> Exercise aim:
Set down exactly the lines of the records from the top to the line containing "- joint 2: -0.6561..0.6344"; include both.

◆ ◆ ◆ ◆

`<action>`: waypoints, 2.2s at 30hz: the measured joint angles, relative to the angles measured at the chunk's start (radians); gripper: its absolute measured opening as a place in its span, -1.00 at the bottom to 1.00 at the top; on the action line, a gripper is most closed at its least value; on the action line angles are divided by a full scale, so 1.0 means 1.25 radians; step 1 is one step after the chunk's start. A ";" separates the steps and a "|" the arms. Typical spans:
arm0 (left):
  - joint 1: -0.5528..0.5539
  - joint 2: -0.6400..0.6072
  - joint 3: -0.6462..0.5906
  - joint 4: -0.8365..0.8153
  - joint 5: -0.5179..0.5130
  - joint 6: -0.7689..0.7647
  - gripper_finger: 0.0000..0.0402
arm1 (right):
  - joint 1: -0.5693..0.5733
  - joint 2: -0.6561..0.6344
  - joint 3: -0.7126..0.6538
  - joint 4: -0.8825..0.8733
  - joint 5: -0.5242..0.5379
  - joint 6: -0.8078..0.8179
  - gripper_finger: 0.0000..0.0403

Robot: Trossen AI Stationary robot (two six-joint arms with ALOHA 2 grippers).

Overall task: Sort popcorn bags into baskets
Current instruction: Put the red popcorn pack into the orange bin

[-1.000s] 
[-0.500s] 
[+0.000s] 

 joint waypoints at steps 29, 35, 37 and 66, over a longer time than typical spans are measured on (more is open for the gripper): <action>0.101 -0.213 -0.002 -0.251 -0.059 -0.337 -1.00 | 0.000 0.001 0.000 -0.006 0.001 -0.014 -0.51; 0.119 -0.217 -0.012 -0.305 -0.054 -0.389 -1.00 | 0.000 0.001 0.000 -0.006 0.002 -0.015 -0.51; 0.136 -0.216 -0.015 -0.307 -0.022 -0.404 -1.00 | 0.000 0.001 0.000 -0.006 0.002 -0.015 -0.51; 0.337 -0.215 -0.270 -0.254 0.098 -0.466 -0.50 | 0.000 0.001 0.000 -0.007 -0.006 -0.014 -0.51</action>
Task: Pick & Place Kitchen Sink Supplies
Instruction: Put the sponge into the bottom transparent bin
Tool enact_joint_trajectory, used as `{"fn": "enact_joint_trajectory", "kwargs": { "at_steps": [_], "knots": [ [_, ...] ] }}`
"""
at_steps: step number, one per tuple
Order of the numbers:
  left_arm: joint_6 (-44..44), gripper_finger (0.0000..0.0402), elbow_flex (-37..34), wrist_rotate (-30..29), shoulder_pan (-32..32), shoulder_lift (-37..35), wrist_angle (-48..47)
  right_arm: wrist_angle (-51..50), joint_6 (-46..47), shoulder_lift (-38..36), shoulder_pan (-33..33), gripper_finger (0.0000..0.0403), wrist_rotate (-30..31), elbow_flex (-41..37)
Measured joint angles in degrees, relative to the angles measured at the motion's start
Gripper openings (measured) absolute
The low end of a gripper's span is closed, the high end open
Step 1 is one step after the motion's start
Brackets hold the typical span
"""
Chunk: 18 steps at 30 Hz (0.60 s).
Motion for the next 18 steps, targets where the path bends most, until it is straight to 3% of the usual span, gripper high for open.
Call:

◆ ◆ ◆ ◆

> Response to this exercise:
`<action>`: waypoints, 2.2s at 30hz: the measured joint angles, relative to the angles measured at the chunk's start (radians); gripper: its absolute measured opening as a place in its span, -1.00 at the bottom to 1.00 at the top; on the action line, a gripper is most closed at its least value; on the action line angles are divided by a full scale, so 1.0 means 1.25 radians; step 1 is one step after the chunk's start. A ";" separates the steps and a "|" the arms. Typical spans:
arm0 (left):
  - joint 1: -0.5528..0.5539
  - joint 2: -0.6400..0.6072
  - joint 3: -0.6462..0.5906
  - joint 4: -0.8365..0.8153
  - joint 5: -0.5179..0.5130
  - joint 6: -0.7689..0.7647
  - gripper_finger: 0.0000..0.0402
arm1 (right):
  - joint 1: -0.5693..0.5733
  - joint 2: -0.6561..0.6344

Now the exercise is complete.